• [Work required]:
Work through the listing below and give again exactly the lines from the one with "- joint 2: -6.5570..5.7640" to the one with "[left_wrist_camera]", both ends included. All other lines and all pictures stay out.

[Data segment — start]

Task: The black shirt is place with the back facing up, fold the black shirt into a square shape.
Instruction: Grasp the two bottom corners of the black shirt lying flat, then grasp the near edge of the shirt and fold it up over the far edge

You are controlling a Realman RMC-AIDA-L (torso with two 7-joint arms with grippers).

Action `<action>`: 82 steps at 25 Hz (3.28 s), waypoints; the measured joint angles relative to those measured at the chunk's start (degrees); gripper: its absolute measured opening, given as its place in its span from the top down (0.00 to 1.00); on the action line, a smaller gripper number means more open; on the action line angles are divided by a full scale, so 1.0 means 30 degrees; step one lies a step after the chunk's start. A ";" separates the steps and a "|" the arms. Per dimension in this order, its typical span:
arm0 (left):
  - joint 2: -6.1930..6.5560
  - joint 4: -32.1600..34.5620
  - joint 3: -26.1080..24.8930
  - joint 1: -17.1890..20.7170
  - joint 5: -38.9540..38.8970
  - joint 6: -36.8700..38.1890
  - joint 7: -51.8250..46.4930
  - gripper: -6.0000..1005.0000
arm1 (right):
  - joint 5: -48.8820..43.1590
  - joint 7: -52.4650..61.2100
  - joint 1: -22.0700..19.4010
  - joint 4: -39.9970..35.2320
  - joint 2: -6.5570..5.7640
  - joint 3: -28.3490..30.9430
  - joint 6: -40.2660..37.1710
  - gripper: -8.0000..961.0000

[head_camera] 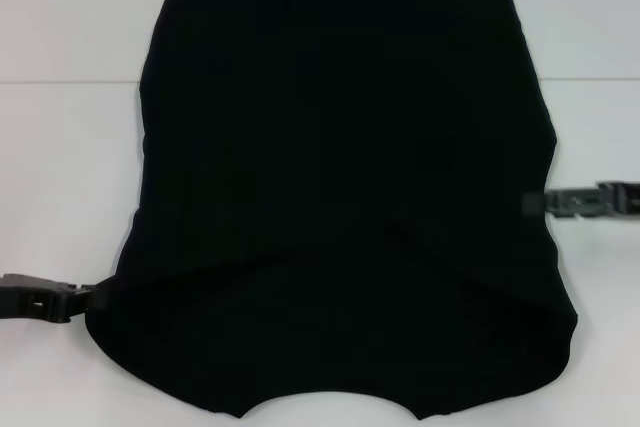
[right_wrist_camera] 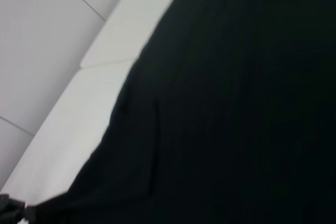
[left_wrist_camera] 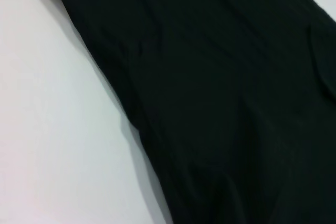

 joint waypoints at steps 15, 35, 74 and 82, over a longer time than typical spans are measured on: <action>-0.0135 -0.0659 -0.0176 0.0344 -0.0756 0.0015 0.0902 0.94 | -0.1213 0.2104 -0.2461 0.0624 -0.1396 0.0302 -0.2862 0.17; -0.0036 -0.0759 -0.0065 0.0188 -0.0798 -0.0114 0.1142 0.93 | -0.3303 0.2267 -0.0987 0.1181 0.0014 0.0093 -0.0602 0.21; -0.0332 -0.0542 -0.1964 0.1934 -0.0691 0.3582 0.1203 0.89 | -0.3241 -0.3030 -0.5724 0.1022 -0.0804 0.4490 -0.3240 0.95; -0.0642 -0.0543 -0.1981 0.2534 -0.0733 0.4295 0.1390 0.88 | -0.3275 -0.3515 -0.6835 0.1003 -0.1343 0.5079 -0.3919 0.95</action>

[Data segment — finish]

• [Response]:
  - joint 2: -6.5570..5.7640
  - joint 3: -28.3490..30.9430
  - joint 6: -40.2660..37.1710
  - gripper: -8.0000..961.0000

[head_camera] 
[right_wrist_camera] 
[left_wrist_camera] 

The output is complete, and nothing more is needed.